X_train, y_train = data[0]
X_val, y_val = data[1]
X_test, y_test = data[2]
X_train = X_train.reshape((-1, 1, 28, 28))
X_val = X_val.reshape((-1, 1, 28, 28))
X_test = X_test.reshape((-1, 1, 28, 28))
y_train = y_train.astype(np.uint8)
y_val = y_val.astype(np.uint8)
y_test = y_test.astype(np.uint8)
No that we have loaded the data, let's visualize it so we know what we are dealing with.
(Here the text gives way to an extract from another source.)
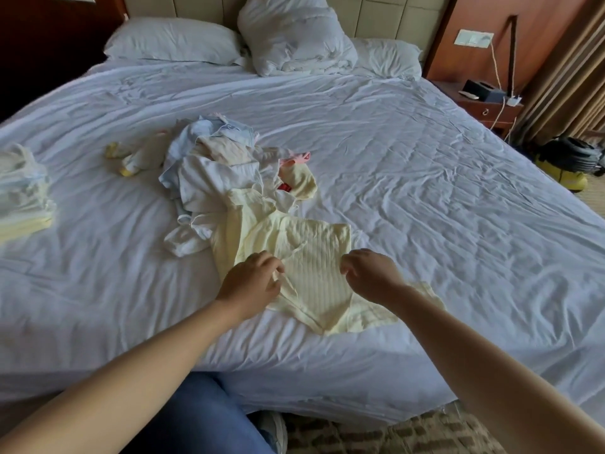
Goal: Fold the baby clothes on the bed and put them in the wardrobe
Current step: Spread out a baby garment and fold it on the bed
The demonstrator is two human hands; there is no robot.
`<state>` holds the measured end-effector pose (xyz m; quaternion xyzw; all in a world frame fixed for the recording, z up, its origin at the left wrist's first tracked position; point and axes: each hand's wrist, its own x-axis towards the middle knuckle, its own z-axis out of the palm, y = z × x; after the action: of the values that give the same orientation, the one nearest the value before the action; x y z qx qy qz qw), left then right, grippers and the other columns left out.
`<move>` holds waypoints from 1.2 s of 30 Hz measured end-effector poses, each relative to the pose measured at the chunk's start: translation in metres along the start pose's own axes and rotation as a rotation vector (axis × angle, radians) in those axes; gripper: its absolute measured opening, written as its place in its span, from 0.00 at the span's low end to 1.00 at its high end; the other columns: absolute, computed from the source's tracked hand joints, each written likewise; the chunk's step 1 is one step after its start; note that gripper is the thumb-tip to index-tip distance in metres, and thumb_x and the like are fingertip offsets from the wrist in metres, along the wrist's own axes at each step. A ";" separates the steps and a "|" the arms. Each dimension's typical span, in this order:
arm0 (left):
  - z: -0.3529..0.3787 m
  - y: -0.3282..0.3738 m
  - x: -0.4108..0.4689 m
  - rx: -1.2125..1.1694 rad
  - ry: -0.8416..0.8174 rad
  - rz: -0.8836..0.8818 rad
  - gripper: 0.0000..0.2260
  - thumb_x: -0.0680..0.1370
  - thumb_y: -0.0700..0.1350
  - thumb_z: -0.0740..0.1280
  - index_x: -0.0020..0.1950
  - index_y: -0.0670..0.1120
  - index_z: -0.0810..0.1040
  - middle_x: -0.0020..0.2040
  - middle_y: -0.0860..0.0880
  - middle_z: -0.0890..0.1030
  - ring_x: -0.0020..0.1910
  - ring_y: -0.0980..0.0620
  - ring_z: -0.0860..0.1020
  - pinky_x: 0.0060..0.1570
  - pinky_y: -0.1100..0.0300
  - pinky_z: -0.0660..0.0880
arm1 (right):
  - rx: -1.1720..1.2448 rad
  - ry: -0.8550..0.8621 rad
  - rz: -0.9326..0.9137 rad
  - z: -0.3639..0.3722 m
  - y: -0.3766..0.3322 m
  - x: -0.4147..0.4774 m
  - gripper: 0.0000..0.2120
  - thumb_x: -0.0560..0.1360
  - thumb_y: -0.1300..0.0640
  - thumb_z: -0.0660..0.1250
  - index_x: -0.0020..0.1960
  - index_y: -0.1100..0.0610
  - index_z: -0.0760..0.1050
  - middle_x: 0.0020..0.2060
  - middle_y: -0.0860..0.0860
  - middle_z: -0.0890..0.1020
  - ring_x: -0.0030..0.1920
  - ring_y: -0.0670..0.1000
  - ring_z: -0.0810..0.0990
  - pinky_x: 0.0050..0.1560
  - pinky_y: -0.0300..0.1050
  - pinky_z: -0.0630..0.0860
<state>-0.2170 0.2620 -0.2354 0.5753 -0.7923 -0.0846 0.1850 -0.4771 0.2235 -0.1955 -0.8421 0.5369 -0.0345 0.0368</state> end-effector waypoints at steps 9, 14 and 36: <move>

The function below takes a block of data containing samples, transforms it into a single image and then displays it using matplotlib.
In [3]:
# take an array of shape (n, height, width) or (n, height, width, channels)
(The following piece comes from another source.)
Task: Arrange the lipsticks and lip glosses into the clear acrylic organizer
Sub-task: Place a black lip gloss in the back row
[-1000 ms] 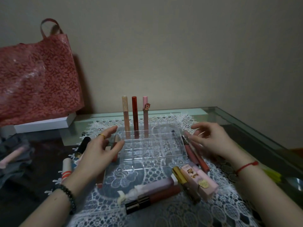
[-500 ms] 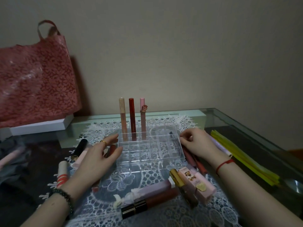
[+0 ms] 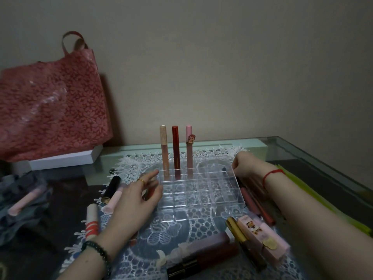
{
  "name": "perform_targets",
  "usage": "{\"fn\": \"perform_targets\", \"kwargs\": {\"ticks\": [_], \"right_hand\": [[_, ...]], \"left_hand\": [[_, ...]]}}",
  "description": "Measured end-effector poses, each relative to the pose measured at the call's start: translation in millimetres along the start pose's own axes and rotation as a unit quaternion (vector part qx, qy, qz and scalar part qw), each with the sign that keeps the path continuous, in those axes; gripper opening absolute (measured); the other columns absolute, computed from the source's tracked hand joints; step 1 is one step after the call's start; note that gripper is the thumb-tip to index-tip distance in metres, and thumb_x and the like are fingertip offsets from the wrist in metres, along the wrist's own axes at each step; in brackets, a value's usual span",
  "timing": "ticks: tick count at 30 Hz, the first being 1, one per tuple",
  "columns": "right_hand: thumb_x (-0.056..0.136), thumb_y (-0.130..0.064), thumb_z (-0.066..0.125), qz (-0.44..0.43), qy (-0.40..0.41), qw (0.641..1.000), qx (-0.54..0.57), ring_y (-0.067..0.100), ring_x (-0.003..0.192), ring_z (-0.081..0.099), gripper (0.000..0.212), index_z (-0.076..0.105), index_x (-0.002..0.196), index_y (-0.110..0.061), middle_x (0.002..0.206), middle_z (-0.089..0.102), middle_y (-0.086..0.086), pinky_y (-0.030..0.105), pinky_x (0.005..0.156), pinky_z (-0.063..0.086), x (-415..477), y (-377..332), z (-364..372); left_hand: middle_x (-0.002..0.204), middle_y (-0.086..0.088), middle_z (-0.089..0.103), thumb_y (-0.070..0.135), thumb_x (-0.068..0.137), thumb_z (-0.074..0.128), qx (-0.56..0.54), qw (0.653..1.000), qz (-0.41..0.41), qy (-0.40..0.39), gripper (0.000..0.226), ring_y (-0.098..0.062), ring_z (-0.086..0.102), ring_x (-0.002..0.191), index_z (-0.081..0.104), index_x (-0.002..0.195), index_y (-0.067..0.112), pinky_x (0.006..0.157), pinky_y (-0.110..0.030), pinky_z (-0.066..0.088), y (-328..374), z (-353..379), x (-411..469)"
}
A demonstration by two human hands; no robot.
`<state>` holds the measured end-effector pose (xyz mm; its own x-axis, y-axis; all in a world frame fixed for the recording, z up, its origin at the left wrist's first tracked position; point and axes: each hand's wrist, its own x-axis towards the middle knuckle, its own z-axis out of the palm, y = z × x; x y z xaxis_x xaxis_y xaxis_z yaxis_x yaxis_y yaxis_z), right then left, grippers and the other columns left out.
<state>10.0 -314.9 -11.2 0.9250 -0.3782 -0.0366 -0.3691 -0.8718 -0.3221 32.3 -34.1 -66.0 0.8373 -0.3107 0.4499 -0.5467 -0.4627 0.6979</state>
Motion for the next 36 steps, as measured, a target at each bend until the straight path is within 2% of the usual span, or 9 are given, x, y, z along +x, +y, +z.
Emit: {"fn": "perform_targets", "kwargs": {"ticks": [3, 6, 12, 17, 22, 28, 31, 33, 36], "right_hand": [[0.080, -0.025, 0.064, 0.010, -0.024, 1.000, -0.017, 0.028, 0.078, 0.057, 0.026, 0.065, 0.079, 0.000, 0.083, 0.061, 0.019, 0.027, 0.065, 0.040, 2.7, -4.3, -2.4], [0.081, -0.024, 0.063, 0.014, -0.033, 0.998, -0.049, 0.030, 0.094, 0.062, 0.032, 0.063, 0.099, 0.003, 0.103, 0.066, 0.019, 0.028, 0.069, 0.042, 5.2, -7.1, -2.4], [0.079, -0.034, 0.064, 0.037, -0.004, 0.999, -0.036, 0.025, 0.070, 0.047, 0.041, 0.046, 0.057, -0.004, 0.076, 0.052, 0.015, 0.027, 0.056, 0.036, 2.4, -7.3, 0.7], [0.076, -0.026, 0.068, 0.034, 0.013, 0.999, 0.016, 0.029, 0.084, 0.063, 0.036, 0.067, 0.090, 0.007, 0.091, 0.068, 0.021, 0.034, 0.071, 0.049, 3.6, 1.4, 3.6], [0.079, -0.033, 0.064, 0.028, -0.013, 0.999, -0.015, 0.026, 0.076, 0.059, 0.040, 0.068, 0.092, 0.005, 0.098, 0.068, 0.022, 0.029, 0.065, 0.044, 2.9, -0.7, 5.2], [0.082, -0.029, 0.062, 0.040, -0.035, 0.998, -0.027, 0.022, 0.082, 0.054, 0.037, 0.064, 0.103, 0.001, 0.107, 0.066, 0.018, 0.027, 0.070, 0.042, 2.8, -6.6, -2.0], [0.081, -0.017, 0.058, 0.017, -0.024, 1.000, 0.008, 0.025, 0.085, 0.059, 0.024, 0.066, 0.095, 0.001, 0.101, 0.067, 0.019, 0.031, 0.075, 0.047, 1.3, -6.8, 0.3], [0.080, -0.010, 0.055, -0.012, -0.003, 0.999, 0.042, 0.022, 0.076, 0.057, 0.010, 0.063, 0.074, -0.010, 0.078, 0.065, 0.007, 0.025, 0.065, 0.043, -0.3, -5.2, 1.4], [0.083, -0.010, 0.053, -0.038, 0.000, 0.998, 0.058, 0.014, 0.057, 0.041, 0.028, 0.050, 0.056, -0.014, 0.053, 0.042, -0.002, 0.023, 0.051, 0.034, 0.2, -4.0, 3.4]], "left_hand": [[0.113, 0.009, 0.064, 0.029, 0.083, 0.057, -0.003, 1.000, -0.005, -0.002, 0.043, 0.000, 0.058, 0.097, 0.047, 0.123, 0.040, 0.074, -0.011, 0.044, -0.7, 1.4, -0.3], [0.116, 0.010, 0.062, 0.026, 0.083, 0.056, -0.010, 1.000, -0.008, -0.001, 0.044, 0.005, 0.058, 0.096, 0.046, 0.122, 0.043, 0.060, -0.002, 0.041, -1.9, 0.3, 0.6], [0.109, 0.004, 0.065, 0.024, 0.082, 0.056, -0.007, 1.000, -0.014, 0.001, 0.045, 0.005, 0.061, 0.071, 0.048, 0.123, 0.041, 0.050, -0.003, 0.041, -0.6, -1.9, 0.4], [0.108, 0.005, 0.065, 0.024, 0.082, 0.057, 0.002, 1.000, -0.014, 0.004, 0.045, 0.007, 0.060, 0.072, 0.049, 0.123, 0.039, 0.054, -0.001, 0.041, -1.8, -1.9, 1.1], [0.112, 0.007, 0.064, 0.024, 0.082, 0.056, -0.005, 1.000, -0.021, -0.002, 0.045, -0.004, 0.065, 0.078, 0.047, 0.123, 0.040, 0.055, -0.003, 0.045, -2.9, -1.3, 0.2], [0.108, 0.005, 0.066, 0.026, 0.081, 0.056, -0.011, 1.000, -0.020, -0.006, 0.044, 0.011, 0.059, 0.066, 0.048, 0.123, 0.040, 0.049, -0.004, 0.041, -1.0, -1.6, -0.6], [0.108, 0.004, 0.066, 0.025, 0.082, 0.056, -0.012, 1.000, -0.023, -0.010, 0.044, 0.004, 0.059, 0.064, 0.048, 0.123, 0.041, 0.049, -0.004, 0.040, -2.2, -3.3, -0.6], [0.110, 0.006, 0.066, 0.028, 0.081, 0.055, -0.010, 1.000, -0.022, -0.012, 0.045, -0.001, 0.060, 0.065, 0.047, 0.122, 0.042, 0.049, -0.005, 0.043, -2.4, -3.3, -0.5], [0.112, 0.007, 0.063, 0.031, 0.079, 0.053, -0.014, 1.000, -0.023, -0.013, 0.046, -0.011, 0.063, 0.058, 0.046, 0.123, 0.043, 0.047, -0.015, 0.048, -1.9, -3.0, -0.6]]}}
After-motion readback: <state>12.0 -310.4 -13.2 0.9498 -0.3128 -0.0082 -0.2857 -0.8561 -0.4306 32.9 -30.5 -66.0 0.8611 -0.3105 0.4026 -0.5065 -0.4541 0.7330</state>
# and visualize each (height, width) thing in a grid of size approx. sqrt(n) by sqrt(n)
def visualize_data(data, padsize=1, padval=0, cmap="gray", image_size=(10,10)):
data -= data.min()
data /= data.max()
# force the number of filters to be square
n = int(np.ceil(np.sqrt(data.shape[0])))
padding = ((0, n ** 2 - data.shape[0]), (0, padsize), (0, padsize)) + ((0, 0),) * (data.ndim - 3)
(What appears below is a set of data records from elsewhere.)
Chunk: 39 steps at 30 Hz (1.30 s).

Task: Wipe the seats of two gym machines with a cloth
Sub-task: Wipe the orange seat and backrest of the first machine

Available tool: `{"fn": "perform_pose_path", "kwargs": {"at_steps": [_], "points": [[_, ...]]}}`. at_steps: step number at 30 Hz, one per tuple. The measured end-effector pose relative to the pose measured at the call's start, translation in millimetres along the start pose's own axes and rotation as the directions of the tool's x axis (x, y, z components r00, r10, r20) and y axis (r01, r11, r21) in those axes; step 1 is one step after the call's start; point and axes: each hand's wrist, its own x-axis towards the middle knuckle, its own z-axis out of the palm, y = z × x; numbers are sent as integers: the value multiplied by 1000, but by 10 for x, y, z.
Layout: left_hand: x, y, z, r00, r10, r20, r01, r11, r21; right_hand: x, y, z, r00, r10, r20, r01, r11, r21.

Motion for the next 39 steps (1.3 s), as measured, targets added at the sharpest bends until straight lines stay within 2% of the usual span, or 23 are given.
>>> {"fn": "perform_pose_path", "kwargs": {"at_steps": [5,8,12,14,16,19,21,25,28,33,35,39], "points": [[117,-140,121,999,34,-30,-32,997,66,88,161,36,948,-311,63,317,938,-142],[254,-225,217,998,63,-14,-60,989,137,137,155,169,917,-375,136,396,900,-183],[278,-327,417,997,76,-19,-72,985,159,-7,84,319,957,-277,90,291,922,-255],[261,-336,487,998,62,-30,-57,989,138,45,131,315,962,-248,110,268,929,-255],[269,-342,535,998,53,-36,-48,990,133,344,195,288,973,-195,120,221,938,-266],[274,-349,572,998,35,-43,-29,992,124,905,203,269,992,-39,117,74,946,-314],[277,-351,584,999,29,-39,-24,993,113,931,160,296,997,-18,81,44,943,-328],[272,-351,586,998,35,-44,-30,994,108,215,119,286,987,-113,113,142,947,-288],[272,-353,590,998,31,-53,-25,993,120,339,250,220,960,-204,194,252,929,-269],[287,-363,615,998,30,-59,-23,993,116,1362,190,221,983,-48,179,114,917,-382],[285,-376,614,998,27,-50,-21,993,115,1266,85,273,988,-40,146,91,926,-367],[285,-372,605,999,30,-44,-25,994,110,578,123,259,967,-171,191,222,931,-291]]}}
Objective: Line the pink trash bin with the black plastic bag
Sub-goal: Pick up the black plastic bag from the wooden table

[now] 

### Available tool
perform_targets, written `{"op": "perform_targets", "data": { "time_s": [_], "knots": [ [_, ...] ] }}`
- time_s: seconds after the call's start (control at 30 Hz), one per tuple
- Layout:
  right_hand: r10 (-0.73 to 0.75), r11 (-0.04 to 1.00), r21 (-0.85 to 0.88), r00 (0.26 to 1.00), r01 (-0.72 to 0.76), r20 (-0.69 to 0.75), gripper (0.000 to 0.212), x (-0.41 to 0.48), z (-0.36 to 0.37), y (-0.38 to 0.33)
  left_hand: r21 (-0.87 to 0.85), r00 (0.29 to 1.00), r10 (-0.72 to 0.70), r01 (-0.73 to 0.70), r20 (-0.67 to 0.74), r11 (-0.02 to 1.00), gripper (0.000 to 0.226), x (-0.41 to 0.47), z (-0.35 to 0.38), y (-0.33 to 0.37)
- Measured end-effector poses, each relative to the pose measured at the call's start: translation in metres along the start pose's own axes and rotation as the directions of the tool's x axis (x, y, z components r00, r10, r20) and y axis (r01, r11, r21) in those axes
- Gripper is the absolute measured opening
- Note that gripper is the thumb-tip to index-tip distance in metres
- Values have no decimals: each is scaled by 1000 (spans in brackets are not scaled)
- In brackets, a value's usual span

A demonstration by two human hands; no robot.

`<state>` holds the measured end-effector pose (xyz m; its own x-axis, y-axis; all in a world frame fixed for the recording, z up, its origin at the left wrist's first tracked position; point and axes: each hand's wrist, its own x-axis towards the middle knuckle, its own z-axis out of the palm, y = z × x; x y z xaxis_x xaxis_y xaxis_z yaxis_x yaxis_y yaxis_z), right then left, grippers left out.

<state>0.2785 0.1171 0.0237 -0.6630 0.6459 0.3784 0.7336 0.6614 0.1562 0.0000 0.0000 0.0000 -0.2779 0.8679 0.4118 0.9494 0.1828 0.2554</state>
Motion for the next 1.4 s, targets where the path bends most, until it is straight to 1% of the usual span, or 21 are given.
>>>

data = np.pad(data, padding, mode='constant', constant_values=(padval, padval))
# tile the filters into an image
data = data.reshape((n, n) + data.shape[1:]).transpose((0, 2, 1, 3) + tuple(range(4, data.ndim + 1)))
data = data.reshape((n * data.shape[1], n * data.shape[3]) + data.shape[4:])
plt.figure(figsize=image_size)
plt.imshow(data, cmap=cmap)
plt.axis('off')
By repeatedly executing the cell below, you will see 16 differing samples each time.
In [4]:
random_incides = np.random.randint(0,X_train.shape[0], 16)
visualize_data(np.squeeze(X_train[random_incides]))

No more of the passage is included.